Thomas Mitchell was the first European explorer in the Pomonal area, camping near the future town site in 1836 before climbing Mount William in the nearby Grampians mountain range. Squatters soon followed and the town site was part of the "Lexington Run". In 1866, the Frenchman Peter DeMay was the first selector in the area, developing an orchard and small vineyard. The fruit industry developed from the 1890s, reaching a peak around 1913. From 1920, tobacco growing started in the area. The Black Friday bushfires of 1939 destroyed many of the orchards and tobacco properties. Today, while there is one remaining commercial orchard, Pomonal is mainly a grazing district.

In 2006 Pomonal narrowly escaped the disastrous Mount Lubra bushfire. Due to the relentless efforts of residents and fire fighting crews from New South Wales, Tasmania and Victoria the town remained a green island in the 130,000 hectares of land blackened by the fire.

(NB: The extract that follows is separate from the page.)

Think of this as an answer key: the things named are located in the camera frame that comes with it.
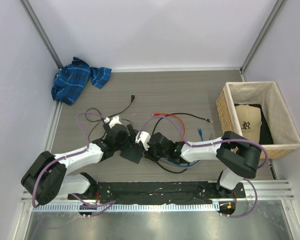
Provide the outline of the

In February 2024 46 homes in the town were destroyed by a bushfire that moved through Pomonal. The bushfire began in the nearby Grampians National Park on a day classed as catastrophic fire conditions and swept down into the township. Recovery efforts are ongoing.

==Transport==
The town is located on the C222 between Ararat and Halls Gap. Pomonal is serviced by V/Line with an inter-town bus service operating three times a week between Warrnambool and Ararat.

==Other services==
The township, due to its vicinity to both the Grampians and Ararat, is seen as a good location to live, with larger rural blocks and hobby farms, and a 20–30-minute commute to Ararat or Stawell.

It has a primary school (established in 1887 with the original building still used as a multi purpose room) and a general store and post office.